このような背景から、Appleは LGのOLEDパネル事業に26億7000万ドルを投資して おり、韓国企業はAppleとの契約の一環としてiPhoneの注文のみに特化した生産ラインを構築していると言われている。
これとは別に、LGは Appleと、同社の2018年モデルのiPhoneにLCDパネルとOLEDパネルの両方を供給する契約を 結んだと考えられている。

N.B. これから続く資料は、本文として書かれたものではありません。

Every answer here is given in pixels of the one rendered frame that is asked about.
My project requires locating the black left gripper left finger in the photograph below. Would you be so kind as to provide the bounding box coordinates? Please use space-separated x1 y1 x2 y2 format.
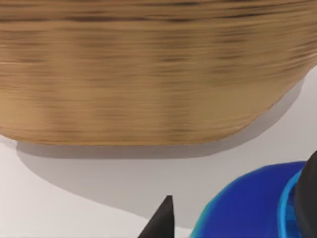
137 195 175 238

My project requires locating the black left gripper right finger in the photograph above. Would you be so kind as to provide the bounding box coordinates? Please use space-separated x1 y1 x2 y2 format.
291 150 317 238

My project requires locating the blue bottle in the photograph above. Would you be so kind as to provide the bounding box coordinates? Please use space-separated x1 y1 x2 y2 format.
190 161 313 238

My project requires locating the woven wicker basket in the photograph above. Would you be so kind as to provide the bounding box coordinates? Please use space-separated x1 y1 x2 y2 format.
0 0 317 146

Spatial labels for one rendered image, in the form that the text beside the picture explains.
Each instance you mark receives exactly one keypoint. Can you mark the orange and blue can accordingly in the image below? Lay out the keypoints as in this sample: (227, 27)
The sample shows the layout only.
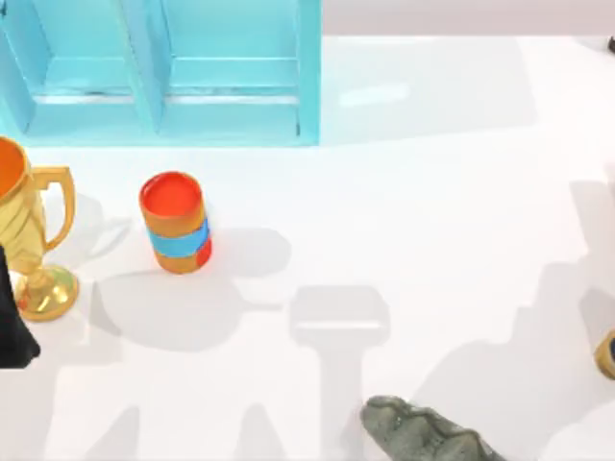
(175, 225)

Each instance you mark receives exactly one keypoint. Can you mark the grey-green shoe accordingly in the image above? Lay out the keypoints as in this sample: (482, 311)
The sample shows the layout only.
(423, 432)

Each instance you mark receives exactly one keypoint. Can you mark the light blue rack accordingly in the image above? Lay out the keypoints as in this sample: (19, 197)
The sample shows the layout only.
(144, 62)

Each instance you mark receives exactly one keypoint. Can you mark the gold trophy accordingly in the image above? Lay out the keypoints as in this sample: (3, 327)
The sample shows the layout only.
(24, 225)

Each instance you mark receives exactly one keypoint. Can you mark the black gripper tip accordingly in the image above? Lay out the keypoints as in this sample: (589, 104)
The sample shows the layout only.
(12, 331)

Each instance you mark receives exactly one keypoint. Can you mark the yellow and blue object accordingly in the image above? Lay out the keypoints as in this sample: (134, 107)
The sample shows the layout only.
(606, 354)

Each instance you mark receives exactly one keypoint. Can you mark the small dark object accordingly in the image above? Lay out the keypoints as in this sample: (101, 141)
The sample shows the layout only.
(612, 45)

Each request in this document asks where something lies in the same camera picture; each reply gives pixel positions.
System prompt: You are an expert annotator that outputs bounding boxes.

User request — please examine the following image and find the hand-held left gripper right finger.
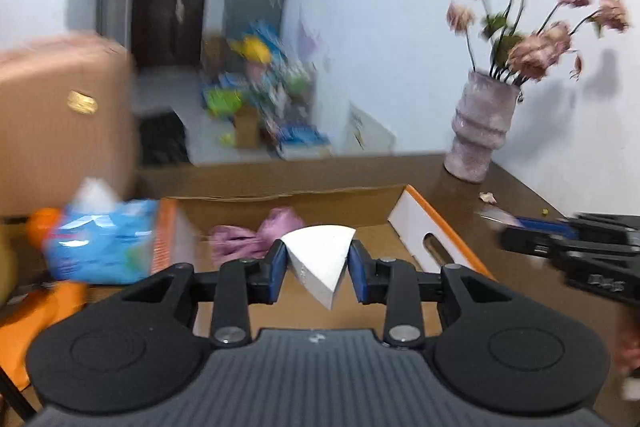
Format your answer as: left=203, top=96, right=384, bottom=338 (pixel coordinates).
left=347, top=239, right=506, bottom=350

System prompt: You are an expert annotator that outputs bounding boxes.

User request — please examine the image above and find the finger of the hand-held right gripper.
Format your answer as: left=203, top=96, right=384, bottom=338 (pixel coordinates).
left=515, top=216, right=583, bottom=236
left=500, top=227, right=569, bottom=259

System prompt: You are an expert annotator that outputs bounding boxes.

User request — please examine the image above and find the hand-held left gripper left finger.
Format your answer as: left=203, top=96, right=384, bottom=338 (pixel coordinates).
left=122, top=239, right=290, bottom=349

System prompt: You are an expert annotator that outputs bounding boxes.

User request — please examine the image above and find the printed cardboard box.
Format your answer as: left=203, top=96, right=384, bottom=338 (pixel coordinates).
left=150, top=184, right=497, bottom=339

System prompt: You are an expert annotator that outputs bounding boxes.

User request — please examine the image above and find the white wedge sponge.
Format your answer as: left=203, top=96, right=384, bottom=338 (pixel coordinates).
left=279, top=223, right=357, bottom=312

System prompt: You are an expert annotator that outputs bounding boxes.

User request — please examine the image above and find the blue soft tissue pack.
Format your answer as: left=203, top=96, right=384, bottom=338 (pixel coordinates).
left=42, top=177, right=161, bottom=285

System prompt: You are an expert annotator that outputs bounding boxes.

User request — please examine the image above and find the person's right hand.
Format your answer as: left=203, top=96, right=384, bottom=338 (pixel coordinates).
left=616, top=307, right=640, bottom=375

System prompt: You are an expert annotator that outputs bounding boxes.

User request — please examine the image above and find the clear plastic wrapper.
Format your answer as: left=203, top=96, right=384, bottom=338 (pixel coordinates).
left=479, top=207, right=522, bottom=227

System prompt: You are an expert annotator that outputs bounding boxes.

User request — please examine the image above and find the purple satin pouch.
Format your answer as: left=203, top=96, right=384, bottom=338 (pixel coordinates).
left=207, top=207, right=306, bottom=268

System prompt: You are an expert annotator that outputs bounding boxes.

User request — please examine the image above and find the mauve textured vase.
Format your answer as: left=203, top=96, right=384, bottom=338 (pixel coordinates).
left=444, top=71, right=523, bottom=184

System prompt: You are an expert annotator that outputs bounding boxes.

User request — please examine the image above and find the white board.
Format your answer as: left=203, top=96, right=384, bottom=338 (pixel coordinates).
left=347, top=102, right=397, bottom=155

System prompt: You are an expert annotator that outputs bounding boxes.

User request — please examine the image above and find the small cardboard box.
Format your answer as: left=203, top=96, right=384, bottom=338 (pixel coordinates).
left=234, top=104, right=261, bottom=149

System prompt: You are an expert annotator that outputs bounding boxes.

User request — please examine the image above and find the dried pink flower bouquet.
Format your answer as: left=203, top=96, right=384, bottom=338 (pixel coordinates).
left=446, top=0, right=632, bottom=88

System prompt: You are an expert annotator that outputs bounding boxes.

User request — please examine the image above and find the black mat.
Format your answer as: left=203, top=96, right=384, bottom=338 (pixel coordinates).
left=139, top=111, right=190, bottom=166

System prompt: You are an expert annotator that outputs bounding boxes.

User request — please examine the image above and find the storage cart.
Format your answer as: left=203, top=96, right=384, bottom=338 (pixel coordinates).
left=250, top=57, right=321, bottom=142

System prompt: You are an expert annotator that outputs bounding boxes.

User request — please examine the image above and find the yellow bag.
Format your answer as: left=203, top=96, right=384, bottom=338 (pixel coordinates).
left=230, top=36, right=271, bottom=60

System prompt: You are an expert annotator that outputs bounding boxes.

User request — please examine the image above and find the brown carton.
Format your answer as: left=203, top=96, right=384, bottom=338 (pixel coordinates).
left=204, top=34, right=229, bottom=75

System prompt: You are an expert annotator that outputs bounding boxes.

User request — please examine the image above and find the purple paper decoration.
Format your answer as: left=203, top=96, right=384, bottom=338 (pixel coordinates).
left=297, top=14, right=327, bottom=68

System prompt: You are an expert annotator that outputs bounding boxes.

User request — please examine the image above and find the blue plastic sheet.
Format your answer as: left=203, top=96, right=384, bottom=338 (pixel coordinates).
left=250, top=21, right=287, bottom=58

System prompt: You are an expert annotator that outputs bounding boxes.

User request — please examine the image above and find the orange bag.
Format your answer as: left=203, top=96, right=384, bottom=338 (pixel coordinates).
left=0, top=282, right=90, bottom=403

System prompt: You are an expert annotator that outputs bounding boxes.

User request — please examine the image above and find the pink hard-shell suitcase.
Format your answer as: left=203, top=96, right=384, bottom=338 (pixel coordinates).
left=0, top=32, right=143, bottom=220

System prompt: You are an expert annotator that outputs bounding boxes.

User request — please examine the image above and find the dark brown entrance door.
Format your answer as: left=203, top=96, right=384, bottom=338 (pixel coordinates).
left=131, top=0, right=213, bottom=68

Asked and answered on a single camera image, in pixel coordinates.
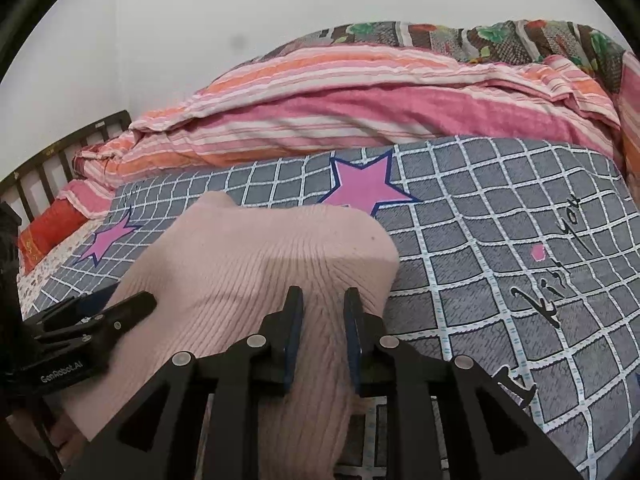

Appleは今年後半に2台のOLED iPhone(5.8インチと6.5インチ)と1台の6.1インチLCD iPhoneを発売すると予想されており、LCDデバイスは2つのより高価なOLEDデバイスと並んで低価格の選択肢として位置付けられることになる。
この契約により、LGは2018年に約2,000万枚のLCDスマートフォンパネルと約300万~400万枚のOLEDパネルをAppleに出荷することになる。LGはまた、2019年にAppleからの6.5インチパネルの注文の大部分を確保したいと考えており、これにより同社は業績を伸ばすことになるだろう。同社のOLED出荷量は年間1000万個に達する。
LGのOLEDパネル事業はまだ利益が出ていないが、同社は第3四半期の利益はプラスになるだろうと述べた。